I amuse myself by idly looking at my wristwatch. I pretend
to warm my ghost hands over the sputtering, guttering campfire that consumes the mortal remains of Mr. Ketamine.
“Died right on my own front porch, I did,” says Papadaddy.
“Right on them steps,” adds Nana. “He grabbed his chest and keeled over.” She claps her hands together for emphasis. “He’d stopped breathing for twenty minutes before them paramedics showed up and revived him.”
Papadaddy shrugs. “What’s left to say? Not to brag, but I went straight to Heaven. I was dead.”

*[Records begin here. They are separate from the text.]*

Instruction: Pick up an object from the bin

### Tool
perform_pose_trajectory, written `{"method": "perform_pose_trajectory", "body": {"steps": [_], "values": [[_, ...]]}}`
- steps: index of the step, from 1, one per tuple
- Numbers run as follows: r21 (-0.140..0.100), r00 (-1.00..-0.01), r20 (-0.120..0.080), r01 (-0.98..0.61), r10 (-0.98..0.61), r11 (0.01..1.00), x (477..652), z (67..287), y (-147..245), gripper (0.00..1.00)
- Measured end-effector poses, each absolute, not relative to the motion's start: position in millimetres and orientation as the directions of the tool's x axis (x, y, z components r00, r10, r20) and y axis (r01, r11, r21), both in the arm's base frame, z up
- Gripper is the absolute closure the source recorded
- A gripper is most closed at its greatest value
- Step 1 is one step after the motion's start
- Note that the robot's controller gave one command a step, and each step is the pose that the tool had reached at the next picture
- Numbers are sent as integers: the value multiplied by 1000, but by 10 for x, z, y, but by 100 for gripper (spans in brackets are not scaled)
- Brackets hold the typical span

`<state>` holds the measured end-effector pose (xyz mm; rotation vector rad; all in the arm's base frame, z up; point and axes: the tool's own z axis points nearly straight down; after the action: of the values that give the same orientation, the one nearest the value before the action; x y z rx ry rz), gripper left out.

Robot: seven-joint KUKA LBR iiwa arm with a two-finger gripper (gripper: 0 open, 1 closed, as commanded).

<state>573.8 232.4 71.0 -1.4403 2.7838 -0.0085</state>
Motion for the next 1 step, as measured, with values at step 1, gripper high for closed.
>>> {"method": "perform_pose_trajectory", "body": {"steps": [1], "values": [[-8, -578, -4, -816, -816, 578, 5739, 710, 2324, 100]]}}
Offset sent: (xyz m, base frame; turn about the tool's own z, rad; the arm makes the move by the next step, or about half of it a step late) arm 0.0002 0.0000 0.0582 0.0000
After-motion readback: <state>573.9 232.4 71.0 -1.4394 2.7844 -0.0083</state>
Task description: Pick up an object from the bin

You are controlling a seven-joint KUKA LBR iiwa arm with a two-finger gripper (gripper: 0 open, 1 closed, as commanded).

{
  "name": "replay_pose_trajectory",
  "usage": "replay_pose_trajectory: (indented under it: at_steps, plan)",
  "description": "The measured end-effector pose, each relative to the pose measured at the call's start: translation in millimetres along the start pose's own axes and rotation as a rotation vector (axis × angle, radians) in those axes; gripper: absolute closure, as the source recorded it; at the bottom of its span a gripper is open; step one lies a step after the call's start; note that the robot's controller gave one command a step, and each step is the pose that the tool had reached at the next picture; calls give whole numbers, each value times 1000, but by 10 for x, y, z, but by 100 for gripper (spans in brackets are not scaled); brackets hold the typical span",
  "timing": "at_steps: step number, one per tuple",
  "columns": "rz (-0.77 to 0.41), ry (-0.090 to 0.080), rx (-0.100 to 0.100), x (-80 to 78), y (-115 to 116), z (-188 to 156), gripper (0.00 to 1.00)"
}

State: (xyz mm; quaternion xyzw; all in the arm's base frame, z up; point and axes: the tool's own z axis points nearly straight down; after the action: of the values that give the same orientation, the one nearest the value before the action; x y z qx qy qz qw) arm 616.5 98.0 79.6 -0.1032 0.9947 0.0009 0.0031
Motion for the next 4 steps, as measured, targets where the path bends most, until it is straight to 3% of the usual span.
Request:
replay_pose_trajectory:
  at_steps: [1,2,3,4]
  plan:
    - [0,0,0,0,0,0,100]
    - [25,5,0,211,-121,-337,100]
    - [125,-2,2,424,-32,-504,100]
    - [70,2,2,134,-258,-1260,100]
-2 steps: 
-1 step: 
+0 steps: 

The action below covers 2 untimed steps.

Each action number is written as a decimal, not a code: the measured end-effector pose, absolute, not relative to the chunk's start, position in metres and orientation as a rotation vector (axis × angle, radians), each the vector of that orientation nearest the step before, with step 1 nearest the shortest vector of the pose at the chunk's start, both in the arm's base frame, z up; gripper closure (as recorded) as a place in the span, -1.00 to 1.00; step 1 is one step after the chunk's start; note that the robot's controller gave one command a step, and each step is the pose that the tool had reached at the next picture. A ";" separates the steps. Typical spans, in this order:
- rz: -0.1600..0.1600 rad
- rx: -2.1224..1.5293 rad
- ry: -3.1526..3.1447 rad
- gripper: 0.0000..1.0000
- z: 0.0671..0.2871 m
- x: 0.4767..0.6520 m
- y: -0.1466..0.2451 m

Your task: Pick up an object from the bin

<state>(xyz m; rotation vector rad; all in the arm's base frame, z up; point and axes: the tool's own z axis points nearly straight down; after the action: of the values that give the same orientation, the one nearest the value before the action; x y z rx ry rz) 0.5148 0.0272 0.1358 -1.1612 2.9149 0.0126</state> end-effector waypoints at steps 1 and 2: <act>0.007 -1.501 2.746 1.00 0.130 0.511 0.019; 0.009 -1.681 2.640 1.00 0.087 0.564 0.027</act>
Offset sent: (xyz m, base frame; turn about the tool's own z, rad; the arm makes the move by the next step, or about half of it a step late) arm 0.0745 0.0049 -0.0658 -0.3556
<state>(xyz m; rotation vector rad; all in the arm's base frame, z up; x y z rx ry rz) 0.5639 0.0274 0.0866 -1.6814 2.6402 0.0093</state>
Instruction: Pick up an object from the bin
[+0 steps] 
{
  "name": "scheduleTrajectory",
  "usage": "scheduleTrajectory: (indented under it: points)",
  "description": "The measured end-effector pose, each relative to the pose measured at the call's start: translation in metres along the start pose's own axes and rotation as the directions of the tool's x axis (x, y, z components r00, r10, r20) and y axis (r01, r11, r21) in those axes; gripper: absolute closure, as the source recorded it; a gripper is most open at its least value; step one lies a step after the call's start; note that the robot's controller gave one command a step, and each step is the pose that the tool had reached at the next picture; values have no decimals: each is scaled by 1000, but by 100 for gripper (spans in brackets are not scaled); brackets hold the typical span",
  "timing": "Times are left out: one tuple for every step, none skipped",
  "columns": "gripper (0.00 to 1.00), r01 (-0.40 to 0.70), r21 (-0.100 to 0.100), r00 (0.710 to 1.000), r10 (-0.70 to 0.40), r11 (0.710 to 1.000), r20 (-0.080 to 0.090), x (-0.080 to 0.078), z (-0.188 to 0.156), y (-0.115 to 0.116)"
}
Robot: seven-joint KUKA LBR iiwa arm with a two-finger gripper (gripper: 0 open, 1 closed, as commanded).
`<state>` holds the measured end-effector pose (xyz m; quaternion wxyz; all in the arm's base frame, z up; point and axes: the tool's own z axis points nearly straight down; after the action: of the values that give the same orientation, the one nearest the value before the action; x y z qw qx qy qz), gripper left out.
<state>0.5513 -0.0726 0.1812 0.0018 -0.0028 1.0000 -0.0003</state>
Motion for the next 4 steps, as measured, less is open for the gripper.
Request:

“You was not,” insists Nana Minnie.
Papadaddy counters, “I most certainly was.”
Undeterred, Nana says, “After they shocked Ben’s heart, the ambulance folks wanted to ride him to the hospital, but he didn’t want no part of going.”
Folding his arms, Papadaddy says, “She’s embroidering this next part. That’s not what went on.”
“I was there, you know,” says Nana.
“Well,” Papadaddy says, “I was there, too.”
“We’d been married for forty-four years,” says Minnie, “and he’d never before talked to me that way.” She says, “Maybe he was in pain, but that ain’t no excuse.”
“How could I talk?” says Ben. “I was dead.”
Nana Minnie continues, “No, he was bound and determined to go find you, pumpkinseed.”
Here, Gentle Tweeter, a theory is slowly coalescing in my supernaturalist’s thinking belly.
“After that,” Nana says, “he was like a different person.”
“I was like a dead person.”
Just to clarify, I ask, “You’re saying the rescue crew used a cardiac defibrillator on Papadaddy?”
Nana says, “He wanted to go find you at that terrible public toilet.” She says, “He was pale and limping. Them paramedics figured he’d die again at any minute.”
Papadaddy uses the tip of one index finger to draw a cross on his chest. “I swear,” he says. “I died in your nana’s arms on that porch.”
The paramedics, Nana explains, revived him and made him sign a medical release form. He waited for them to leave, but the moment they were gone he’d jumped into his pickup truck.